Multi-Granularity Semantic Revision for Large Language Model Distillation
Xiaoyu Liu, Yun Zhang, Wei Li, Simiao Li, Xudong Huang, Hanting Chen, Yehui Tang, Jie Hu, Zhiwei Xiong, Yunhe Wang
TL;DR
This work tackles knowledge distillation for autoregressive LLMs by addressing generation errors and misaligned semantic signals in student-driven distillation. It introduces Multi-Granularity Semantic Revision (MGSR), a three-level framework consisting of sequence-level SCRG, token-level DAC-KL, and span-level correlation consistency, with an overall objective $L_{overall} = L_{SFT} + L_{DAC-KLD} + L_{span}$. The DAC-KL loss uses a learnable sub-network to adaptively clip high-density semantic regions in the teacher’s output, while SCRG identifies and replaces error tokens and re-generates sequences to improve sample quality and diversity; span priors enforce cross-token semantic consistency. Extensive experiments across model families from $0.1B$ to $13B$ parameters and five instruction-following datasets show that MGSR outperforms state-of-the-art KD methods, enabling smaller students to closely approach or surpass teacher performance and enhancing practical deployment of efficient LLMs.
Abstract
Knowledge distillation plays a key role in compressing the Large Language Models (LLMs), which boosts a small-size student model under large teacher models' guidance. However, existing LLM distillation methods overly rely on student-generated outputs, which may introduce generation errors and misguide the distillation process. Moreover, the distillation loss functions introduced in previous art struggle to align the most informative part due to the complex distribution of LLMs' outputs. To address these problems, we propose a multi-granularity semantic revision method for LLM distillation. At the sequence level, we propose a sequence correction and re-generation (SCRG) strategy.
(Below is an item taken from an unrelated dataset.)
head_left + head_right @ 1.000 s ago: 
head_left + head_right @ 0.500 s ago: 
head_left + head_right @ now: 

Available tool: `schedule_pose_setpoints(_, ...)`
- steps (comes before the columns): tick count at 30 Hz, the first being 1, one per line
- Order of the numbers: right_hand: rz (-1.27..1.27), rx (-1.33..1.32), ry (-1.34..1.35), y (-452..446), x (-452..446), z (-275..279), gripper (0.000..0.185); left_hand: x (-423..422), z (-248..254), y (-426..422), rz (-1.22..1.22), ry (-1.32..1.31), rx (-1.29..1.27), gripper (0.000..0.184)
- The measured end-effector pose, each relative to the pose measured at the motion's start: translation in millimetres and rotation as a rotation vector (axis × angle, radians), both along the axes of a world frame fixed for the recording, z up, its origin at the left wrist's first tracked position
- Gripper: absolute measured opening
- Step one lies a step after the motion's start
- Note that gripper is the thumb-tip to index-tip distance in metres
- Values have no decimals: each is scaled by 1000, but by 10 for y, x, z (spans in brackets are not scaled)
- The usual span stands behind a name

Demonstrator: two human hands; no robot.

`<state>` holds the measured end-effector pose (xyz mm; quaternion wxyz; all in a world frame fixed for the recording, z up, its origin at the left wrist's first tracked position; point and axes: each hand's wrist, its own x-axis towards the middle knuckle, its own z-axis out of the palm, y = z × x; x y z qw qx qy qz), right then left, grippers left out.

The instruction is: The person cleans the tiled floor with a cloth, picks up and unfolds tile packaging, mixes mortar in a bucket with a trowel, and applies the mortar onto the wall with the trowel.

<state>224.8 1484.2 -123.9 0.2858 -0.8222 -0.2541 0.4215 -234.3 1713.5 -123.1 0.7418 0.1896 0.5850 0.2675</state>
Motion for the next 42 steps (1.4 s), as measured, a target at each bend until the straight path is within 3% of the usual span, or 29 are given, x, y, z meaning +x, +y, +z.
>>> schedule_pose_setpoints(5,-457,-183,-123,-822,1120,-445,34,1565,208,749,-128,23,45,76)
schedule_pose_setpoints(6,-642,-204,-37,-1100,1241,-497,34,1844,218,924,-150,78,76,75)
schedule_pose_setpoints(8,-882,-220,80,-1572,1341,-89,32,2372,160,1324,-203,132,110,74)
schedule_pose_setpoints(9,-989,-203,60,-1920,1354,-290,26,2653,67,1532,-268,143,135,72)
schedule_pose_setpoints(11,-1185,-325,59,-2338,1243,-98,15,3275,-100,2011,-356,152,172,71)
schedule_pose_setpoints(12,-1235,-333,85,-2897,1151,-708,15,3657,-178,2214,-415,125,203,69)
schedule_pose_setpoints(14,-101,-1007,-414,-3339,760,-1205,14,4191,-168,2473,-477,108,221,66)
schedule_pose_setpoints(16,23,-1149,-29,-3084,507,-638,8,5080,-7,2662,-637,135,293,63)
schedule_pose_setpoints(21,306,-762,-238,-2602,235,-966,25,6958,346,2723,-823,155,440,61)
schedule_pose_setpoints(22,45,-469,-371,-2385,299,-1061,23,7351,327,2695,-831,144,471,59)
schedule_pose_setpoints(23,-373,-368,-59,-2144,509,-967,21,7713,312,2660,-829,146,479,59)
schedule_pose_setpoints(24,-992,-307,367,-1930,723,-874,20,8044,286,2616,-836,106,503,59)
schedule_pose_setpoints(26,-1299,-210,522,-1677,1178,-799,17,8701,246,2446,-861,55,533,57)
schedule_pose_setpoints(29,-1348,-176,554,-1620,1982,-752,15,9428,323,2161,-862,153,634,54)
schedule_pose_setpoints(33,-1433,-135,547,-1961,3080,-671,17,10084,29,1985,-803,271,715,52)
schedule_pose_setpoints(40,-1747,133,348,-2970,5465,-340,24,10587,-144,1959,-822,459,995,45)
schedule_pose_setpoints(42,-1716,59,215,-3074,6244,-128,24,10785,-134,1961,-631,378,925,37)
SCRG first calculates the semantic cognitive difference between the teacher and student to detect the error token, then corrects it with the teacher-generated one, and re-generates the sequence to reduce generation errors and enhance generation diversity. At the token level, we design a distribution adaptive clipping Kullback-Leibler (DAC-KL) loss as the distillation objective function. DAC-KL loss exploits a learnable sub-network to adaptively extract semantically dense areas from the teacher's output, avoiding the interference of redundant information in the distillation process. Finally, at the span level, we leverage the span priors of a sequence to compute the probability correlations within spans, and constrain the teacher and student's probability correlations to be consistent, further enhancing the transfer of semantic information. Extensive experiments across different model families with parameters ranging from 0.1B to 13B demonstrate the superiority of our method compared to existing methods.